### RECORDED DATA
------------------------
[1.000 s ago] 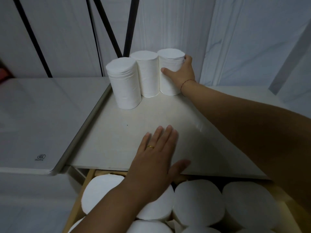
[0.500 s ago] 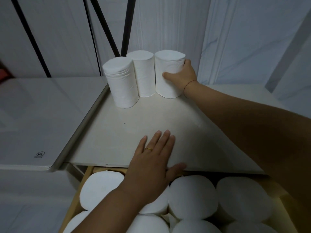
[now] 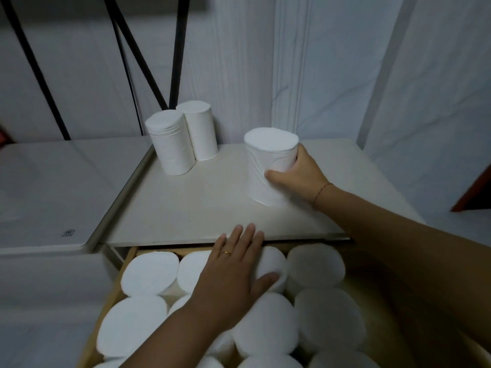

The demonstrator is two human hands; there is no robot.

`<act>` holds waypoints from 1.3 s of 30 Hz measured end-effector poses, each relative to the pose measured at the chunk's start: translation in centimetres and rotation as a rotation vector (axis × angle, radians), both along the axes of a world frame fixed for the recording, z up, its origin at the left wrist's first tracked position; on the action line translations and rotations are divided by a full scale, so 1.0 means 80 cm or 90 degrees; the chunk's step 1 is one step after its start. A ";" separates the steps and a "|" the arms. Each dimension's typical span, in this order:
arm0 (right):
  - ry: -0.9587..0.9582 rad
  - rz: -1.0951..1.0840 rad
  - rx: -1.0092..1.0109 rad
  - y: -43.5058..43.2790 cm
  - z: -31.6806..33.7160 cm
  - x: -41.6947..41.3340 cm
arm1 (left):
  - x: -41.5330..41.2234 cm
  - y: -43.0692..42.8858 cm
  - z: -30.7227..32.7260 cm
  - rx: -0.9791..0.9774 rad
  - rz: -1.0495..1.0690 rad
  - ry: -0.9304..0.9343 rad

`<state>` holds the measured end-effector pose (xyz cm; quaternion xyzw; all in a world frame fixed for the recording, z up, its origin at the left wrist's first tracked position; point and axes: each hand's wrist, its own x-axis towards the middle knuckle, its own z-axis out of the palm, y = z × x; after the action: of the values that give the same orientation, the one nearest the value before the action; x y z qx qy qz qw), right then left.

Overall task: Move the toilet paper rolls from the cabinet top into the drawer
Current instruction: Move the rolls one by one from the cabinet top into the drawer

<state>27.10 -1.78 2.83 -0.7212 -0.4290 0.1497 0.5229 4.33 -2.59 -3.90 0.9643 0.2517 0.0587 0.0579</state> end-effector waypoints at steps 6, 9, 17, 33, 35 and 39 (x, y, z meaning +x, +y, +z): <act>0.005 0.005 -0.030 -0.103 0.004 -0.002 | -0.006 -0.044 -0.009 -0.005 -0.043 0.037; 0.031 0.016 -0.032 -0.151 0.005 -0.004 | -0.008 -0.062 -0.016 -0.026 -0.037 0.042; 0.065 0.004 -0.039 -0.267 -0.009 0.013 | 0.000 -0.094 -0.014 -0.033 -0.054 0.074; -0.019 -0.112 -0.198 -0.284 -0.111 0.003 | 0.010 -0.111 -0.037 -0.023 -0.074 0.084; -0.026 -0.117 -0.251 -0.285 -0.117 0.005 | 0.010 -0.111 -0.039 -0.024 -0.072 0.076; -0.063 -0.075 -0.306 -0.286 -0.128 0.000 | 0.009 -0.112 -0.040 -0.025 -0.068 0.068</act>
<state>27.07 -24.67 -7.42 -0.8548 -0.3637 0.1812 0.3228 5.05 -11.58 -7.12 0.9768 0.2035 -0.0011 0.0663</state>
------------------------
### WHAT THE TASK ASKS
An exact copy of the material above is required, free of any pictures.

### YOUR RESPONSE
[1.000 s ago] 
[0.500 s ago] 
[now] 

The demonstrator is two human hands; there is no robot.

`<act>` holds waypoints from 1.3 s of 30 Hz measured end-effector poses, each relative to the pose measured at the chunk's start: translation in centimetres and rotation as a rotation vector (axis × angle, radians), both along the axes of a world frame fixed for the recording, z up, its origin at the left wrist's first tracked position; on the action line translations and rotations are divided by a full scale, so 1.0 means 80 cm or 90 degrees; the chunk's step 1 is one step after its start. A ";" separates the steps and a "|" the arms. Each dimension's typical span, in this order:
arm0 (right):
  - ry: -0.9587..0.9582 rad
  - rz: -1.0951..1.0840 rad
  - rx: -1.0092..1.0109 rad
  - y: -43.5058..43.2790 cm
  - z: -31.6806..33.7160 cm
  - x: -41.6947..41.3340 cm
arm1 (left):
  - x: -41.5330..41.2234 cm
  - y: -43.0692..42.8858 cm
  - z: -30.7227..32.7260 cm
  - rx: -0.9791..0.9774 rad
  - rz: -1.0495..1.0690 rad
  - ry: -0.9304..0.9343 rad

`<state>` holds the measured end-effector pose (xyz cm; quaternion xyzw; all in a world frame fixed for the recording, z up, its origin at the left wrist's first tracked position; point and axes: each hand's wrist, its own x-axis towards the middle knuckle, its own z-axis out of the palm, y = z × x; after the action: of the values that give the same orientation, the one nearest the value before the action; x y z qx qy qz qw), right then left.

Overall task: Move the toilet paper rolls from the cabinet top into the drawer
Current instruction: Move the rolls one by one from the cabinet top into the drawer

<state>27.10 -1.78 2.83 -0.7212 -0.4290 0.1497 0.5229 4.33 -2.59 -3.90 0.9643 0.2517 0.0587 0.0579</state> end-effector waypoints at steps 6, 9, 17, 33, 35 and 39 (x, y, z meaning +x, +y, +z): <act>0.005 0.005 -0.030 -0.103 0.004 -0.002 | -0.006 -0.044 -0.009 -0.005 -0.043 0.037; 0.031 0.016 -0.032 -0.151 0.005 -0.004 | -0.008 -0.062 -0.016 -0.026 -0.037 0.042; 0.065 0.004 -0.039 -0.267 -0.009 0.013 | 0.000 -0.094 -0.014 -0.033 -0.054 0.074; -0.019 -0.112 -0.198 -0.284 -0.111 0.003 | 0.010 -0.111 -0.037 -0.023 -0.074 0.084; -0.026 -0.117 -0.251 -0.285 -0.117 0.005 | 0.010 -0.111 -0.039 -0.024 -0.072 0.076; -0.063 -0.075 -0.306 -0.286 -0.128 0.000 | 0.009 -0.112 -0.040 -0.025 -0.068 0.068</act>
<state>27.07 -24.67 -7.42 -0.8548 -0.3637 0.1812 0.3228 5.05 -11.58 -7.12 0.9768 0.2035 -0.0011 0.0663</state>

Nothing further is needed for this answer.